|
Using libdtrace
Using libdtrace
On this occasion of the full release of OpenSolaris I thought I would
share some of my experiences using libdtrace. libdtrace is the library to
programmatically control DTrace,
and I have gained some familiarity with it in the course of developing
a Java DTrace API (available soon!). While libdtrace is still private (and
therefore still subject to change), I thought it would be worthwhile to
at least describe what's there and some of the issues I encountered.

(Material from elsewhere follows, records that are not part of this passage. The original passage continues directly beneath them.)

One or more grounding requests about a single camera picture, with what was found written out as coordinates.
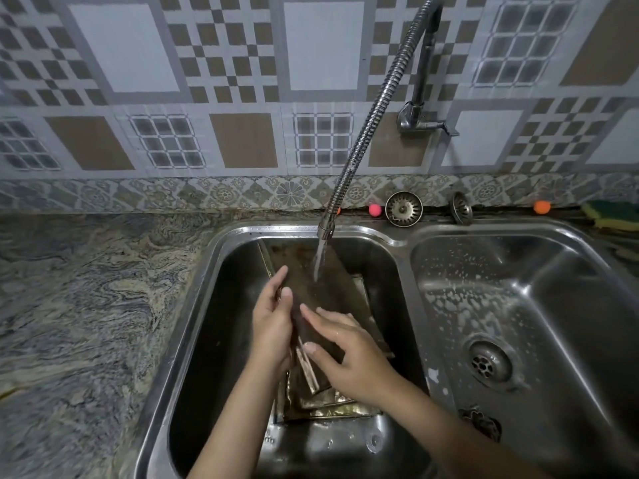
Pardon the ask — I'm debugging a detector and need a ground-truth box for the person's right hand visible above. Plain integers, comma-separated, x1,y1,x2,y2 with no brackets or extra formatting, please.
299,303,403,408

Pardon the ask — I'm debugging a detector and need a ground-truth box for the person's left hand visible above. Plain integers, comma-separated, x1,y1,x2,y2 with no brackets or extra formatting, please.
249,265,296,375

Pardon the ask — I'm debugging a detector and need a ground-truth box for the dark rectangular metal tray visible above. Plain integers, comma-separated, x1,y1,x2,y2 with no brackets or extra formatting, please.
257,238,395,395

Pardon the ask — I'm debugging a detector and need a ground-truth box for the person's left forearm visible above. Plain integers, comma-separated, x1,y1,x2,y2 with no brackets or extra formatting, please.
187,358,288,479

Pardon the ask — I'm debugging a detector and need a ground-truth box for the person's right forearm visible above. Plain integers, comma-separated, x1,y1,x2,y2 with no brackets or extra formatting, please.
367,376,550,479

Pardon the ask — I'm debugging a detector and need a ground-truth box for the steel tray in sink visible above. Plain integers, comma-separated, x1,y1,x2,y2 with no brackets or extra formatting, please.
274,274,385,423

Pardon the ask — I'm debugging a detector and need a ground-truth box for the steel double sink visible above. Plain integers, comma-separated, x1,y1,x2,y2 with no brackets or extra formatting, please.
131,218,639,479

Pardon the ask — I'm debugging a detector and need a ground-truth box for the round steel sink strainer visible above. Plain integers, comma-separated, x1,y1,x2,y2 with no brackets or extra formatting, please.
385,191,424,228

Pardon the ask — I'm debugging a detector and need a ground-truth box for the steel sink stopper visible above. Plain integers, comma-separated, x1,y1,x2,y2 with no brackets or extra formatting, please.
450,192,474,226

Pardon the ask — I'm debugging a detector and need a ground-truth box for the dark steel scrubber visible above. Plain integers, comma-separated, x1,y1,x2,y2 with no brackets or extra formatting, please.
459,407,502,442

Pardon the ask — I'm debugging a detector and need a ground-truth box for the flexible steel faucet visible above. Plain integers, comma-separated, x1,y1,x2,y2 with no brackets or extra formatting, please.
318,0,460,241

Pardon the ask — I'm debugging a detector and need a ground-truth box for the yellow green scrub sponge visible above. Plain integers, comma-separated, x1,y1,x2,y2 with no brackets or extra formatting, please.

I first approached libdtrace
with the obvious questions: How do I use it? What functionality is
available? How do I get data out of it? I started with
existing programs that use libdtrace.
From the source for the dtrace
command (dtrace.c)
I learned the natural life cycle of a DTrace consumer:
open() returns a handle
needed to access libdtrace
functionality (a dtrace_hdl_t pointer, the
first argument to all consumer functions). Two compile() functions both take a
D program, one as a string and the other as a file. A single
consumer may compile multiple programs, as happens when you specify
multiple -n or -s options to the dtrace command. I was at
first confused by exec() and go(), which sound like the same
thing, until I learned that exec()
is what enables probes, instrumenting code at matching probe
points. It is called once for each compiled D program and as an
extra favor gives back information about the resulting program enablings
such as the number of matching probes. go() is a non-blocking call
issued once to begin tracing data from all enabled probes, writing the
output of probe actions into per-consumer DTrace buffers whenever a
probe fires.
stop() on second thought
isn't exactly a natural stage in the life of a DTrace consumer. A
consumer dies of natural causes when it encounters the exit() action in a D program,
and there is no need to call stop(). stop() is a programmatic way of
interrupting a consumer outside of any D program action. Whether
or not the consumer dies of natural causes, it leaves any unconsumed
data available to functions like dtrace_aggregate_snap() and dtrace_aggregate_walk().
Finally, close() releases
all system resources held by the consumer.
After dtrace.c, I looked
at the source for the intrstat
command (intrstat.c),
another example of a DTrace consumer. The biggest difference between it
and the dtrace command is
the absence of calls to dtrace_sleep() and dtrace_work().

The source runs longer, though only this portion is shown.